Turn to the previous summary of the SVD notes, just to take this opportunity to review the
Singular Value Decomposition
Wherein the matrix decomposition:
Ax = λx, wherein A is an n × n matrix, λ is a characteristic value, x is the eigenvector corresponding to [lambda]
For n matrix A feature value λ1≤λ2≤ ... ≤λn, and wherein the n value corresponding eigenvectors {x1, x2, ... xn}
A matrix can be decomposed as follows: \ (WΣW = A ^ {-}. 1 \) , where W is the n eigenvectors span the n × n dimensional matrix, Σ value based on the angle of the n wherein line dimensional matrix of n × n
Singular Value Decomposition:
Singular value decomposition of a square matrix is not required:
Suppose the matrix A is an m × n matrix, then the SVD we define the matrix A as:
\ [A = UΣV ^ T \] where U is an m × m matrix, V is a n × n matrix, in addition to their other than the elements on the main diagonal are all 0, and satisfies:
\ [^ the TU = the U-the I, the I = V ^ the TV \]

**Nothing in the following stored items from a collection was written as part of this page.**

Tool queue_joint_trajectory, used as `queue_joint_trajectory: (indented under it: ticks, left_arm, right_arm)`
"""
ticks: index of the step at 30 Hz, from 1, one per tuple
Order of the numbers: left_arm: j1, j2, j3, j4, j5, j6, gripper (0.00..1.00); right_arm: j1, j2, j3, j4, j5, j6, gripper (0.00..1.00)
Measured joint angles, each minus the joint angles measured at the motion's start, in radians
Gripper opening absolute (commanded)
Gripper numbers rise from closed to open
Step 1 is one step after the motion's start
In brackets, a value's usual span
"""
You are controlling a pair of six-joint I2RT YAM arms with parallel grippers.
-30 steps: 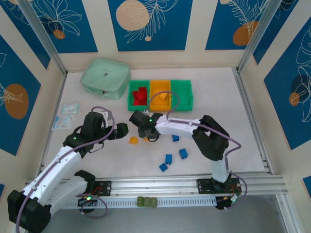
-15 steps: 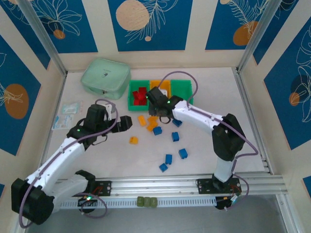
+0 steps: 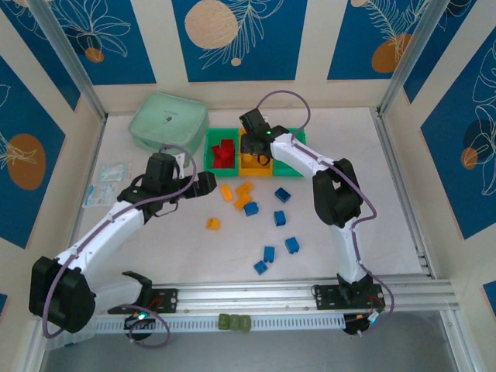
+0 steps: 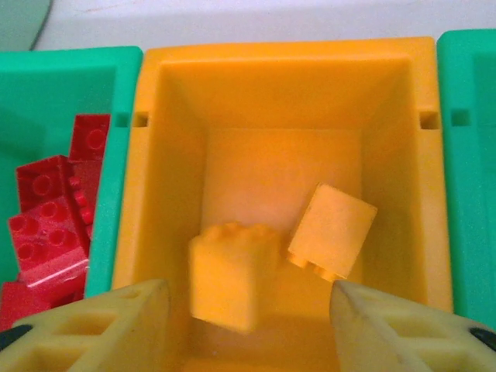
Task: Sort the legos into containers by color
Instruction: Place the lego in the container.
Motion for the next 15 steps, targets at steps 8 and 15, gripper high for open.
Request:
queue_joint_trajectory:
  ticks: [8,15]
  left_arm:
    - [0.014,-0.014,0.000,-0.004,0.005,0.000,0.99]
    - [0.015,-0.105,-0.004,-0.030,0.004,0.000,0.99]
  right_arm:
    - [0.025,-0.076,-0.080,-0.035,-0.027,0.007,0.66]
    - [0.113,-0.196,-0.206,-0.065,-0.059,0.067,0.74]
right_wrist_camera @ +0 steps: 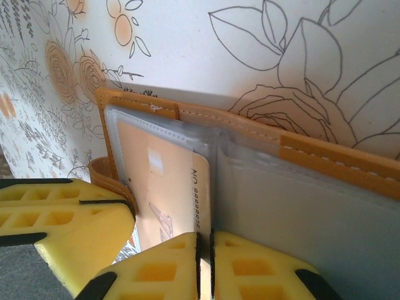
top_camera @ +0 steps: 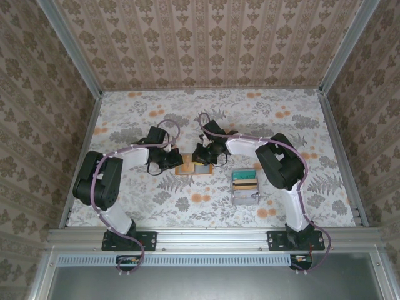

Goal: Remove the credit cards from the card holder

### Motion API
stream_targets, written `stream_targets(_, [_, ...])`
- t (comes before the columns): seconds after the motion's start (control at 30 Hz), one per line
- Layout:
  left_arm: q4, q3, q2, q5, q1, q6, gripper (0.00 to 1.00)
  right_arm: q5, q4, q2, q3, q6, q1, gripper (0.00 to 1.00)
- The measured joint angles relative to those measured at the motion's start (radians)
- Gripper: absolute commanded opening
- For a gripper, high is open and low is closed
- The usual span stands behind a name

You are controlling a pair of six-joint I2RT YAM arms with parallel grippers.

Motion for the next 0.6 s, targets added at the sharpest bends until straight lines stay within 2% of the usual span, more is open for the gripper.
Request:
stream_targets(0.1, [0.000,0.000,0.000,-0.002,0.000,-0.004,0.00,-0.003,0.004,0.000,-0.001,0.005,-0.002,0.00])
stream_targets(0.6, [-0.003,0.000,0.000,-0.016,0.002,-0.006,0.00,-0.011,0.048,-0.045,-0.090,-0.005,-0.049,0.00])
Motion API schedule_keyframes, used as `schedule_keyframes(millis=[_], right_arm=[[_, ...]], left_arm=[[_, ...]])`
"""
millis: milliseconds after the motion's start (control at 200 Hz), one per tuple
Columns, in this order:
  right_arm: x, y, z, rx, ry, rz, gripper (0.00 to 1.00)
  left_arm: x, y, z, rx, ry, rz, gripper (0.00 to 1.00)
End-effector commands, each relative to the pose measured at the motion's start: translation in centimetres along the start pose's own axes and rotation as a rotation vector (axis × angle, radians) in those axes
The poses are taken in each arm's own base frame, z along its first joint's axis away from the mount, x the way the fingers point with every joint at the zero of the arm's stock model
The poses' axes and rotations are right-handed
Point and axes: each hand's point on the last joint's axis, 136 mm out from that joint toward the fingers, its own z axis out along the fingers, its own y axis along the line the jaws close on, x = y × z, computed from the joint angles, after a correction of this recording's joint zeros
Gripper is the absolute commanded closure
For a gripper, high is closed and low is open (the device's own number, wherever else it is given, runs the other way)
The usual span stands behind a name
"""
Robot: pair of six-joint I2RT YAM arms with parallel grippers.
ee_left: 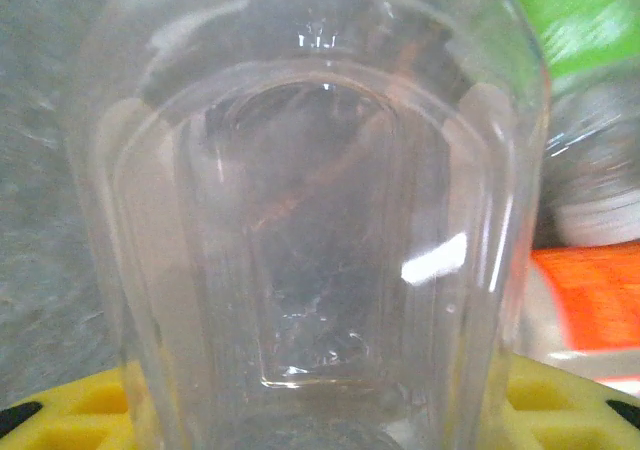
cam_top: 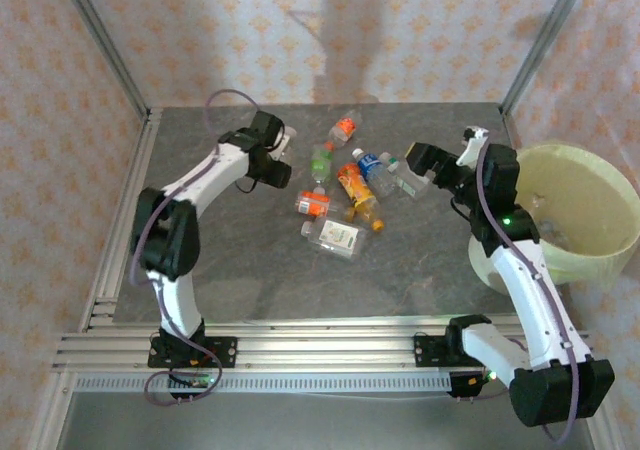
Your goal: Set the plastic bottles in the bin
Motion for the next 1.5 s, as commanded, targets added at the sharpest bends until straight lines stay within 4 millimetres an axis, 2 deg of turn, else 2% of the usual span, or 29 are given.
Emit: schedule_keyframes(millis=[0, 65, 165, 245, 430, 510, 621, 711, 896, 1031, 1161, 1241, 1381, 1496], right_arm=[[-0.6, 2.6, 0.7, -0.111, -0.025, 0.022, 0.01], [-0.2, 3.7, 1.4, -0.159, -0.006, 0.029, 0.01], [1.0, 5.5, 2.9, -0.212, 0.051, 0.024, 0.01], [2.3, 7.1, 4.1, -0.246, 0.107, 0.016, 0.01], [4.5, 11.3, 5.7, -0.359, 0.196, 0.043, 0.01], [5.0, 13.2, 5.9, -0.430, 0.230, 0.089, 0.01], [7.1, 15.1, 6.2, -0.466, 0.283, 0.067, 0.00], [8.2, 16.5, 6.3, -0.495, 0.304, 0.071, 0.01], [6.8, 19.7, 4.9, -0.670, 0.253, 0.133, 0.01], [6.2, 20.1, 4.1, -0.712, 0.205, 0.108, 0.01], [5.5, 18.2, 5.4, -0.585, 0.149, 0.139, 0.01], [4.9, 17.6, 5.9, -0.535, 0.120, 0.158, 0.05], [5.0, 18.8, 6.3, -0.549, 0.182, 0.151, 0.19], [5.2, 18.9, 6.8, -0.537, 0.203, 0.137, 0.32]], left_arm=[[-2.7, -1.9, -5.7, 0.069, -0.209, -0.113, 0.69], [-2.5, -4.0, -8.3, 0.102, -0.279, -0.093, 0.68], [-1.7, -7.0, -11.0, 0.140, -0.334, -0.044, 0.68], [-0.9, -8.8, -12.4, 0.150, -0.363, -0.016, 0.68], [0.4, -11.6, -15.5, 0.196, -0.453, 0.043, 0.68], [1.1, -12.7, -16.5, 0.233, -0.458, 0.088, 0.68], [1.7, -14.0, -17.8, 0.321, -0.441, 0.122, 0.67], [1.8, -14.3, -18.5, 0.337, -0.452, 0.141, 0.67], [1.7, -14.5, -18.4, 0.335, -0.455, 0.158, 0.66], [1.5, -14.8, -18.6, 0.350, -0.469, 0.164, 0.66], [1.9, -16.0, -19.4, 0.434, -0.487, 0.197, 0.67], [2.2, -16.3, -19.6, 0.460, -0.494, 0.205, 0.66], [2.7, -16.6, -19.9, 0.481, -0.475, 0.233, 0.65], [2.7, -16.6, -19.9, 0.476, -0.465, 0.243, 0.65]])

Wherein the matrix is a square matrix V \ (A ^ TA \) n feature vectors spanned n × n matrix, we used herein called feature vectors of the right singular vectors of the matrix A
The matrix is a square matrix U \ (AA ^ T \) left singular vectors of m feature vectors spanned m × m matrix, the eigenvectors of the matrix A is referred to herein
Matrix \ (Σ \) in addition to being singular values on the diagonal, other locations are 0
Singular value \ (σ_i = Av_i / u_i \) , where ui and vi are respectively the right of A, left singular vectors
Similarly, singular value can also \ (σ_i = \ sqrt {λ_i } \) is obtained, where λ is the \ (A ^ TA \) and \ (AA ^ T \) characteristic value (characteristic value is two matrices the same)
Properties of the SVD:
We can use a maximum of about singular vector of the k-th singular values and corresponding to approximately describe matrix:
\ [A_ {m × n-} = U_upper {m × m} Σ_ {m × n-} V ^ T_ { n × n} ≈U_ {m × k} Σ_ {k × k} V ^ T_ {k × n} \]
SVD in the recommended application system
User features : a set of real vectors, describes the user preference includes a level of the film properties a, b, c, ... of the user (Xa, Xb, Xc, ...)
Film features : a set of real vectors, describes the film team attributes a, b, c, ... the degree of compliance movie (Xa, Xb, Xc, ...)
Rating prediction value of the film is the inner product of the two vectors [1]
M and n are the user number corresponding to the article seen as a score matrix M [3], of the m × n matrix of the SVD:
\ [× n of M_ {m} = {U_upper K m × K × K {} Σ_ } V ^ T_ {k × n
} \] If we want to predict the i th user ratings of the j-th article \ (ij of m_Low {} \) , only need to calculate \ (u ^ T_iΣv_j \) to
problem:
- It requires the SVD of the matrix M are dense, and the actual data is sparse matrix M
- The actual data matrix M is very large, very time consuming to do break down
FunkSVD
FunkSVD proposed to solve the efficiency problem of the conventional SVD, the desired matrix decomposition way:
\ [of M_ {m × n-} = P ^ T_ {m × K} Q_ {K × n-} \]
for one Rating \ (ij of m_Low {} \) , if the matrix is decomposed with FunkSVD, expressed as the corresponding \ (^ Q T_jp_i \) , using the mean square error as a loss function, we expect \ ((m_ {ij} -q ^ T_jp_i) ^ 2 \) as small as possible, considering all the combinations of items and samples, then we desirable to minimize the formula: \ [Σ_ {I, J} ({ij of m_Low T_jp_i} -q ^) ^ 2 \]
to prevent over-fitting, was added a L2 regularization term, to obtain a final target function:
\ [J (P, Q) = \ underbrace {Arg \; min} _ {P_i, Q_j} \; \ sum \ limits_ {i, j}
(m_ {ij} -q_j ^ Tp_i) ^ 2 + \ lambda (|| p_i || _2 ^ 2 + || q_j || _2 ^ 2) \] where λ is the regularization coefficient You need to adjust parameters. arg minf (x) means that the function f (x) to obtain the set of all its minimum argument x.
BIgChaos
Elimination of Global Effect
Similarity matrix decomposition
Reference material
[1] Wang Yuantao. Netflix collaborative filtering algorithm on the data set [D]. Tsinghua University, 2009.